A World Bank study has identified that investment opportunities across 15 clean technology sectors in 145 developing countries are expected to top US$6.4 trillion over the next decade with 25 percent of that market accessible to small and medium enterprises. Led by investments in wastewater treatment, the other sectors with tremendous opportunities are clean water, onshore wind, solar PV, small hydro, solid waste, electric vehicles, geothermal, bioenergy, solar CSP, electric bikes, solar thermal, bus rapid transit, natural gas vehicles and biofuels. Clean technology solutions and investments in sectors such as renewable energy, clean water and climate smart agriculture can enable countries to leapfrog older inefficient technologies and find home grown solutions to local challenges. Local entrepreneurs are well positioned to tap into opportunities across the clean technology value chain in minor equipment manufacture, installation, civil works, retailing and operations and maintenance activities.
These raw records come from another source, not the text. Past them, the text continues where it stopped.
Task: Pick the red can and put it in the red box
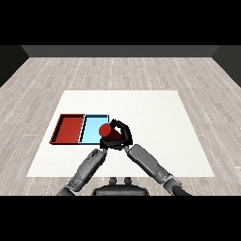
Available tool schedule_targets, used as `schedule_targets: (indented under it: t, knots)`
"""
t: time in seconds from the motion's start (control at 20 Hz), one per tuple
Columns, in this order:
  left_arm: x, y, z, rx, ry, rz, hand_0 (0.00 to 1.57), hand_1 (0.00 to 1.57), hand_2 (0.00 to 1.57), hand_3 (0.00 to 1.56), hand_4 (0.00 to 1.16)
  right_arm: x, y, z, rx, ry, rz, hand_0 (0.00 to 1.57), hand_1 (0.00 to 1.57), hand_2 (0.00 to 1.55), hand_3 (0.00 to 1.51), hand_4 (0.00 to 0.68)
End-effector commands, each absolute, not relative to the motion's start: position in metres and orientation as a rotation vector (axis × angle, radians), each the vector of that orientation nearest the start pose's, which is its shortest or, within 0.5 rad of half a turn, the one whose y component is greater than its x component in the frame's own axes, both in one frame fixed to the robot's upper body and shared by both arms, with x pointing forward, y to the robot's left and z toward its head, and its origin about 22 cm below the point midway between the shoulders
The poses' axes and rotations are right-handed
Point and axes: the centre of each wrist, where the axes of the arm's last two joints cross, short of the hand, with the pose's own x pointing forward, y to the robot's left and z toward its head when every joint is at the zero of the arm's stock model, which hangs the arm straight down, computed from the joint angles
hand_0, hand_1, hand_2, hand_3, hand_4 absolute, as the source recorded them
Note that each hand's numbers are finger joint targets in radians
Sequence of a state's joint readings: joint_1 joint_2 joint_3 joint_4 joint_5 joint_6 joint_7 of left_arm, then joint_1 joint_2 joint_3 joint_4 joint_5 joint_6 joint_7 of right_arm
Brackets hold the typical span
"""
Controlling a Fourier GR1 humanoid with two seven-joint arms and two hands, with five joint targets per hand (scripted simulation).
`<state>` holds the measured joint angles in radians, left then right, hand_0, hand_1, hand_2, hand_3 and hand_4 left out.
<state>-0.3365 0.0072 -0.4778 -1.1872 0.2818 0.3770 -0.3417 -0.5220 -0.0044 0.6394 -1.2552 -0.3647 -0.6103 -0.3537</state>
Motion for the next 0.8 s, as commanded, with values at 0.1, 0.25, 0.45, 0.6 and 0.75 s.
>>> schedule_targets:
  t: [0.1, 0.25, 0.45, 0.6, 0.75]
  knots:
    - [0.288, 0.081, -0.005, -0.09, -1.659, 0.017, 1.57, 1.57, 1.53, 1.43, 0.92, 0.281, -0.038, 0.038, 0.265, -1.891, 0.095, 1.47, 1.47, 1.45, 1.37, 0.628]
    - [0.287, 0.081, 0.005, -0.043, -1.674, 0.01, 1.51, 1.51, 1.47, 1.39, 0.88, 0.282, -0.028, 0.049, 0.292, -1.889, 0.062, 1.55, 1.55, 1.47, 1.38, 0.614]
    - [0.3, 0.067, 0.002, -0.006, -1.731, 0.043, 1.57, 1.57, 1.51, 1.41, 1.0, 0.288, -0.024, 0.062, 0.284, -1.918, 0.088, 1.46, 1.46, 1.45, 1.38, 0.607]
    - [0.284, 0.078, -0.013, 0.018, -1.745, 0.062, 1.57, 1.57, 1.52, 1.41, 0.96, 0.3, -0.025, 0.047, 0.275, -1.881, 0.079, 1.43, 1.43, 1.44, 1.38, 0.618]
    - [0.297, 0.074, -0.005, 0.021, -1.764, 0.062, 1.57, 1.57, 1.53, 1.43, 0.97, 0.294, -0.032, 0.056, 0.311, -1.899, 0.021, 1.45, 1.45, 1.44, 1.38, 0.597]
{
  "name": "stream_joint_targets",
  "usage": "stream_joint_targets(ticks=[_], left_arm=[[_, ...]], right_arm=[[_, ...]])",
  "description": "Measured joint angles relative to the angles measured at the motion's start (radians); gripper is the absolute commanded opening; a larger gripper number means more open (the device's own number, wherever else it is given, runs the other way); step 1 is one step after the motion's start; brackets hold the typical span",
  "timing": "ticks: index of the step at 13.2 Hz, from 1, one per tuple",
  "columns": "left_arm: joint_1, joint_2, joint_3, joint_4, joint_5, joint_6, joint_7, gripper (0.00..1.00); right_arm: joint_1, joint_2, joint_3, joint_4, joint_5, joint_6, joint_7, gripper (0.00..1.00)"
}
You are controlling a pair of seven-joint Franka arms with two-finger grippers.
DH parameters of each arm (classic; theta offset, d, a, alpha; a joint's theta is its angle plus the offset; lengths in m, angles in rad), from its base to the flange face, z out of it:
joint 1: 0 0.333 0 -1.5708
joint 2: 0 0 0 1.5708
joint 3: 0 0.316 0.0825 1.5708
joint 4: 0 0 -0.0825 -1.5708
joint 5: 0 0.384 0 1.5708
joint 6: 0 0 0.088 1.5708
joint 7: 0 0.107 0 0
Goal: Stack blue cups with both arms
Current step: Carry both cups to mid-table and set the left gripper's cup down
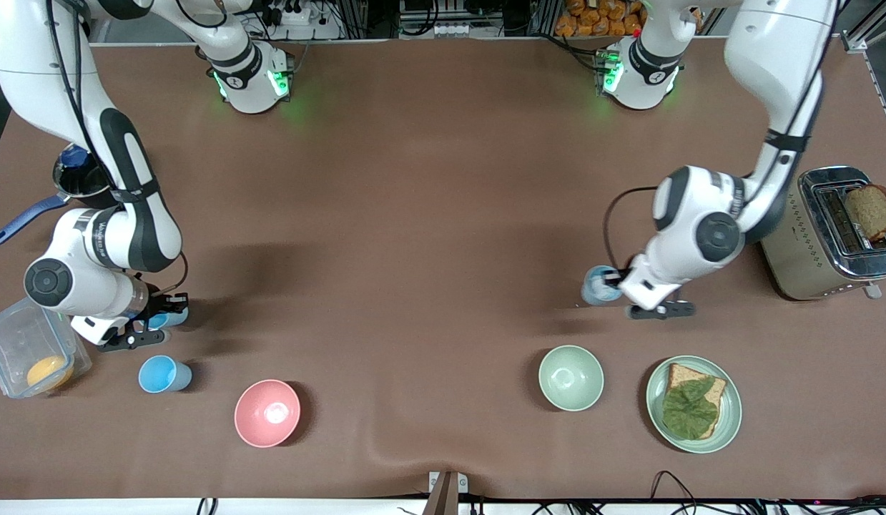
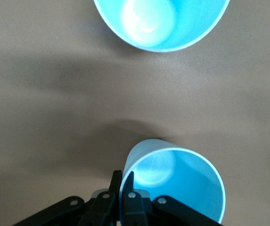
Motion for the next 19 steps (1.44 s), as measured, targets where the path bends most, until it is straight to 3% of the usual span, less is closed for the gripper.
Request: stream_joint_targets(ticks=[2,6,12,13,14,15,19], left_arm=[[-0.036,0.000,-0.064,0.027,0.000,0.000,-0.120,0.00],[-0.203,0.025,-0.075,0.094,0.000,0.000,-0.352,0.00],[-0.462,0.228,-0.064,0.302,0.000,0.007,-0.618,0.00],[-0.480,0.250,-0.056,0.320,0.000,0.007,-0.620,0.13],[-0.492,0.264,-0.047,0.327,0.000,0.007,-0.620,0.70],[-0.499,0.274,-0.041,0.331,0.000,0.007,-0.620,1.00],[-0.493,0.266,-0.029,0.356,0.000,-0.005,-0.628,1.00]], right_arm=[[0.003,-0.015,0.006,0.004,0.000,-0.019,-0.006,0.00],[0.065,-0.081,0.020,0.070,0.000,-0.181,-0.006,0.00],[0.166,-0.119,0.027,0.229,0.051,-0.408,0.060,0.00],[0.181,-0.132,0.028,0.235,0.077,-0.437,0.066,0.00],[0.197,-0.149,0.028,0.239,0.100,-0.471,0.070,0.00],[0.213,-0.170,0.029,0.241,0.117,-0.508,0.076,0.00],[0.333,-0.284,0.032,0.232,0.145,-0.639,0.183,0.00]])
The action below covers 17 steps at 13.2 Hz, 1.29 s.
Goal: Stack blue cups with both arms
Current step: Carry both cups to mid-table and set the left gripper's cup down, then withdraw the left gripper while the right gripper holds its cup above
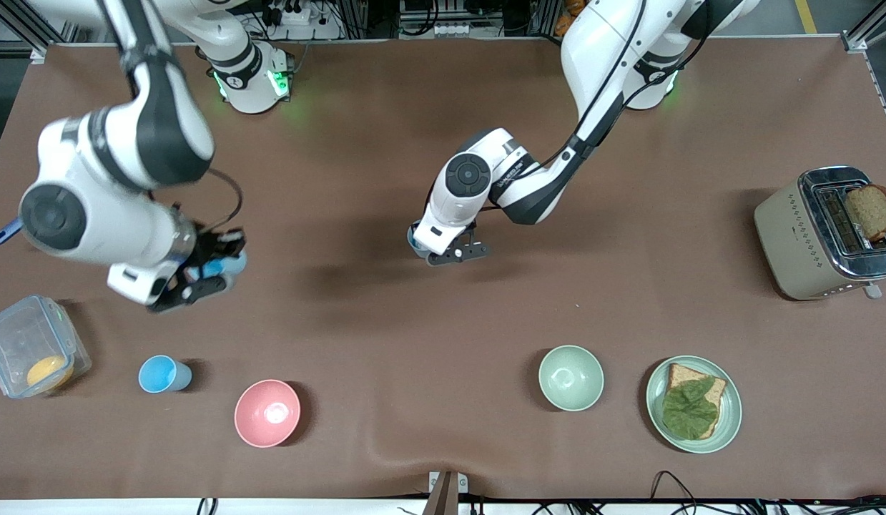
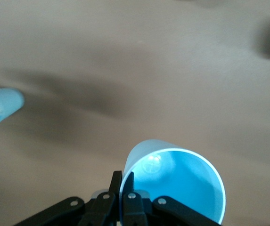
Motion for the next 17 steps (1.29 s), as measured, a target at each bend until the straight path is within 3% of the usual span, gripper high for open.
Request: stream_joint_targets(ticks=[3,5,9,14,17], left_arm=[[0.025,-0.100,0.028,0.034,0.000,-0.126,-0.008,1.00],[0.088,-0.218,0.049,0.041,0.002,-0.234,-0.011,1.00],[0.280,-0.374,0.057,0.034,0.006,-0.360,0.134,1.00],[0.519,-0.452,0.061,0.031,0.014,-0.409,0.465,1.00],[0.618,-0.486,0.060,0.030,0.014,-0.433,0.614,1.00]], right_arm=[[0.157,-0.083,0.003,-0.064,0.002,-0.002,0.200,0.00],[0.240,-0.081,0.003,-0.102,0.002,0.081,0.350,0.00],[0.337,-0.002,0.003,-0.131,0.001,0.245,0.534,0.00],[0.468,0.119,0.003,-0.119,-0.001,0.435,0.770,0.00],[0.519,0.194,0.002,-0.080,-0.002,0.461,0.850,0.00]])
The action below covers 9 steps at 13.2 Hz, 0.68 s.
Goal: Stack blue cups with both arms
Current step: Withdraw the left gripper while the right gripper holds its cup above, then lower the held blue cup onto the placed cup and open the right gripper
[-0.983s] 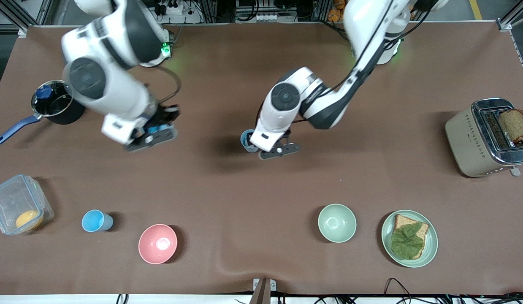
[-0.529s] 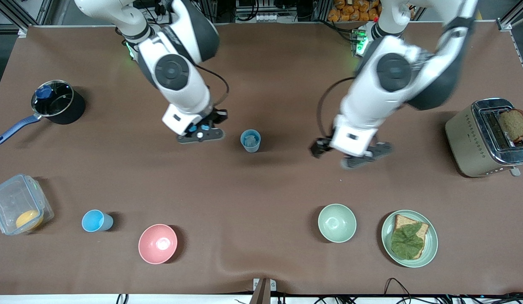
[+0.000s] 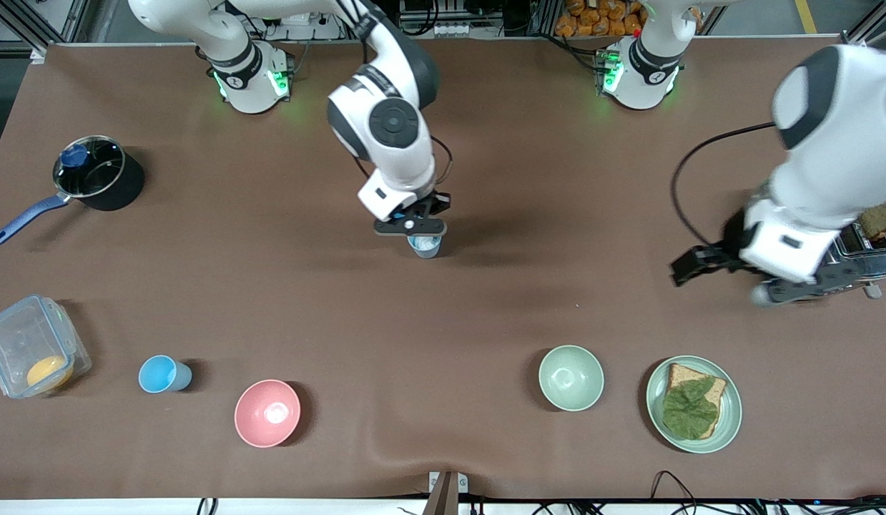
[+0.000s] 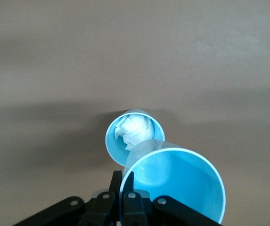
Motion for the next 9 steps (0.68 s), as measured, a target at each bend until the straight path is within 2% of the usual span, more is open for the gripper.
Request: stream_joint_targets(ticks=[6,7,8,9], left_arm=[[0.039,-0.050,0.000,-0.001,0.000,-0.072,0.089,1.00],[0.039,-0.055,0.000,-0.002,0.000,-0.082,0.092,1.00],[0.039,-0.061,0.000,-0.002,0.000,-0.092,0.098,1.00],[0.038,-0.068,0.000,-0.002,0.000,-0.099,0.107,1.00]], right_arm=[[0.002,0.059,-0.005,0.065,-0.003,0.009,0.020,0.00],[0.002,0.068,-0.005,0.072,-0.010,0.020,0.020,0.08],[0.002,0.078,-0.005,0.076,-0.024,0.033,0.020,0.73],[0.002,0.087,-0.005,0.077,-0.039,0.042,0.020,1.00]])
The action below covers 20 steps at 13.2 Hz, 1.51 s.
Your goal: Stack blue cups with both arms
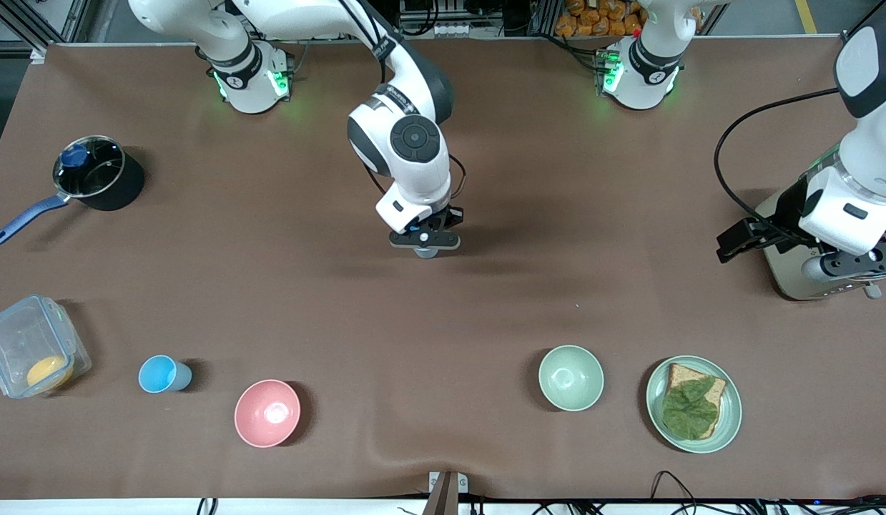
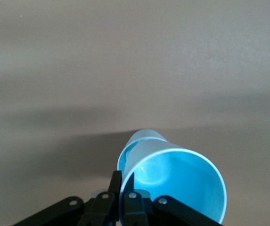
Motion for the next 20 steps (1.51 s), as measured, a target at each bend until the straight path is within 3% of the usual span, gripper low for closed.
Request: stream_joint_targets(ticks=[7,10,13,20], left_arm=[[-0.030,-0.025,0.031,-0.012,0.000,-0.034,0.025,1.00],[-0.030,-0.025,0.031,-0.015,0.000,-0.036,0.034,1.00],[-0.031,-0.025,0.031,-0.016,0.000,-0.037,0.038,1.00],[-0.033,-0.025,0.028,-0.016,0.000,-0.051,0.038,1.00]], right_arm=[[-0.001,0.005,-0.014,0.032,-0.008,-0.045,0.007,1.00],[-0.044,-0.040,-0.028,0.052,-0.009,-0.170,-0.024,1.00],[-0.161,-0.150,-0.032,0.038,-0.010,-0.332,-0.251,1.00],[-0.539,-0.349,-0.040,-0.215,-0.019,-0.352,-0.816,1.00]])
Knowledge of domestic market opportunities and conditions, the need for specialization and lower financial and technical barriers to entry, makes these business opportunities particularly attractive to local small and medium enterprises, which can create jobs and increase incomes for especially unemployed women and youth.

However accessing these opportunities comes with a number of challenges for developing country entrepreneurs who face business entry, operational and exit regulatory barriers and high costs coupled with an undeveloped ecosystem to support innovation and small, uncompetitive domestic markets and undeveloped financial markets. Support for business incubation and acceleration through direct technical assistance and linkages to foreign investors such as through the World Bank’s infoDev climate innovation centers will tremendously benefit entrepreneurs in enhancing their skills and confidence and exposing them to world class ideas and business culture. Innovation finance through early stage financing and risk capital instruments are another critical area of support required as access to finance has been identified as the most critical barrier by many SMEs. Market and technology development initiatives through standards and support for R&D coupled with working towards a more enabling legal and regulatory framework are other areas of support that are vital for entrepreneurs to turn their innovative ideas into profitable businesses. Scaling up home grown solutions in developing countries through nurturing and supporting ingenuity and disruptive entrepreneurship in climate mitigation and adaptation technologies is a policy priority that countries need to make now, before it is too late.